=== WHAT YOU NEED TO DO ===
Copy each line of the data that has "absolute" in it.

═════ STORED DATA

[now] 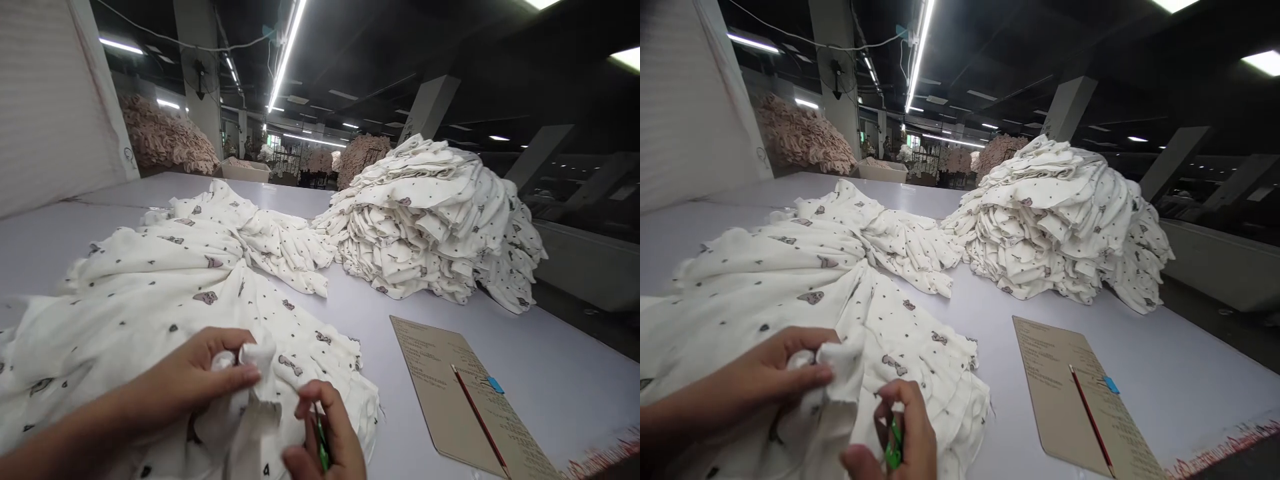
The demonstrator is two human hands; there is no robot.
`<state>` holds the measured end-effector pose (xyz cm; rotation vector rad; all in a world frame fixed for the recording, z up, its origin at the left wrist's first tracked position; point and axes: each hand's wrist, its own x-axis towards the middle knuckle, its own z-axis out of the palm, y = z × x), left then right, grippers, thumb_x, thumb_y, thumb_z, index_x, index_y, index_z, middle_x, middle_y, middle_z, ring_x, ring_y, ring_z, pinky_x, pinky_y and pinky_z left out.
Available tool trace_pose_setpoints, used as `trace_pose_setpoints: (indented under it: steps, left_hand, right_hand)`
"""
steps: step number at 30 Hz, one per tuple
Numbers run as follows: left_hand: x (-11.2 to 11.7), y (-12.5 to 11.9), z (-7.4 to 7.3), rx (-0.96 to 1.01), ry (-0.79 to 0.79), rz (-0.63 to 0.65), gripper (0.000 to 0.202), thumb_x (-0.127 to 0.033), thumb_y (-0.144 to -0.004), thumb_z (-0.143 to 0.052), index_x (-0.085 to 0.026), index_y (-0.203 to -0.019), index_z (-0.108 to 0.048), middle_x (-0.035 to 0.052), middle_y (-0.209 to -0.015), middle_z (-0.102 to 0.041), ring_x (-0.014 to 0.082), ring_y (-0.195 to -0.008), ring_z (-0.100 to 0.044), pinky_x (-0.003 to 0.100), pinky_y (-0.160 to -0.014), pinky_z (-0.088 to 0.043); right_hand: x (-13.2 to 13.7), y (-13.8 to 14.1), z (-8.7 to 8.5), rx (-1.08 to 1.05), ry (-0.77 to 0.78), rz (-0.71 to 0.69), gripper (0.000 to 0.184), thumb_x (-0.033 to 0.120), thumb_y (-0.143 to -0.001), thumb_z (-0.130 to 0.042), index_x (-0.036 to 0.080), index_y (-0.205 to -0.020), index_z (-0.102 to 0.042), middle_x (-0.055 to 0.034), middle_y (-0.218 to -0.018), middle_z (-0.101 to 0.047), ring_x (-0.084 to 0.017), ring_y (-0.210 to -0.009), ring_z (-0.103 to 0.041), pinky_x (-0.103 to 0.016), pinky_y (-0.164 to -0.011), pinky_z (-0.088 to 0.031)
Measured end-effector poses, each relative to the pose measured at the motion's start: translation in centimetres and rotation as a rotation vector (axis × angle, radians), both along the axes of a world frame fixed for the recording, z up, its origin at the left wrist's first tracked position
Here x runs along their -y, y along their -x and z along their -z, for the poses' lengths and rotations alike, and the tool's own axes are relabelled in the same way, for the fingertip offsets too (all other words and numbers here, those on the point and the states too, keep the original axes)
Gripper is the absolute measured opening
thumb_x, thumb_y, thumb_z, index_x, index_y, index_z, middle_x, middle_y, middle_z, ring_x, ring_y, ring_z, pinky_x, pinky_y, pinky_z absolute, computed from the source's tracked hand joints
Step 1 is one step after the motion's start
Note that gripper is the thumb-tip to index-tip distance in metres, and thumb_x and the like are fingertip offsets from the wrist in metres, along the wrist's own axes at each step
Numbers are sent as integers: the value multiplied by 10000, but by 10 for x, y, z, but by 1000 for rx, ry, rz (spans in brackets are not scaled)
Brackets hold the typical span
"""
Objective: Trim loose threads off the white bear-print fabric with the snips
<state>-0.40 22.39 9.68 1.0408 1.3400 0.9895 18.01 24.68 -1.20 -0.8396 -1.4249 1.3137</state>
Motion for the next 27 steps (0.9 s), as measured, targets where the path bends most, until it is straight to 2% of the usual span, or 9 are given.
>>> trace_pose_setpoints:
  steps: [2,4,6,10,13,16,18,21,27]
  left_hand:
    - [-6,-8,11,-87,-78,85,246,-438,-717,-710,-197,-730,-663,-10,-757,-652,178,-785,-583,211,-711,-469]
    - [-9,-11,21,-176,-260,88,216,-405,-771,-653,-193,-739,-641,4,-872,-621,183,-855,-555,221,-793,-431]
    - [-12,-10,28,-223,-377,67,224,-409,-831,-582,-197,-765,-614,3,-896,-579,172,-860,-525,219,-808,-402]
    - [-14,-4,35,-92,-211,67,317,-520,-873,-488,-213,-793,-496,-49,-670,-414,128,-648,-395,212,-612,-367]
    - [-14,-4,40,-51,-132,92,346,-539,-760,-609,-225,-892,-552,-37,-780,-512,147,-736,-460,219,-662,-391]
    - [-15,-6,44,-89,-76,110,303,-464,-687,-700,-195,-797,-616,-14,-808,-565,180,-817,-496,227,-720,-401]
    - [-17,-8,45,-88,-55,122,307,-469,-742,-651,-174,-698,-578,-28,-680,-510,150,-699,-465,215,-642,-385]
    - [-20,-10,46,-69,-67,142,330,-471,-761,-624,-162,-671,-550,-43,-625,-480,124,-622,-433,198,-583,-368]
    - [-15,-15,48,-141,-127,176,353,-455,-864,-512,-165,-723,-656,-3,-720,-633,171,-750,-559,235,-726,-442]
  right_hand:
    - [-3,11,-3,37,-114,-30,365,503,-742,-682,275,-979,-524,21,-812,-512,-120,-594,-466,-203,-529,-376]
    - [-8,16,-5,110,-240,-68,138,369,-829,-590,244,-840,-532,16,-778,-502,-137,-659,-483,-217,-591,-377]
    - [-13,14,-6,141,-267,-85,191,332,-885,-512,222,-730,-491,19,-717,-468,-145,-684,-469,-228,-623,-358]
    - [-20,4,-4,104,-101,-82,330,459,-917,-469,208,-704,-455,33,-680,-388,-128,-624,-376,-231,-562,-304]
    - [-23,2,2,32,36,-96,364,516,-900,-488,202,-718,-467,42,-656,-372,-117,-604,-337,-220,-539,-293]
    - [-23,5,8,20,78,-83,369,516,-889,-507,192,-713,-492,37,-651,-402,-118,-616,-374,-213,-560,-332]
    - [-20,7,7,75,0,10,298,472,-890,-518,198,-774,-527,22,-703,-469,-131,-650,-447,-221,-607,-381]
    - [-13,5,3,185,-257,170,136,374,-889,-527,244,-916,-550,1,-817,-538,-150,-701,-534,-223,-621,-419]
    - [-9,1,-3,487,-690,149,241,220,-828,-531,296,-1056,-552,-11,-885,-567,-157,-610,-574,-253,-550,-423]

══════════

=== EXERCISE ANSWER ===
Gripper is the absolute measured opening
thumb_x, thumb_y, thumb_z, index_x, index_y, index_z, middle_x, middle_y, middle_z, ring_x, ring_y, ring_z, pinky_x, pinky_y, pinky_z absolute, computed from the source's tracked hand joints

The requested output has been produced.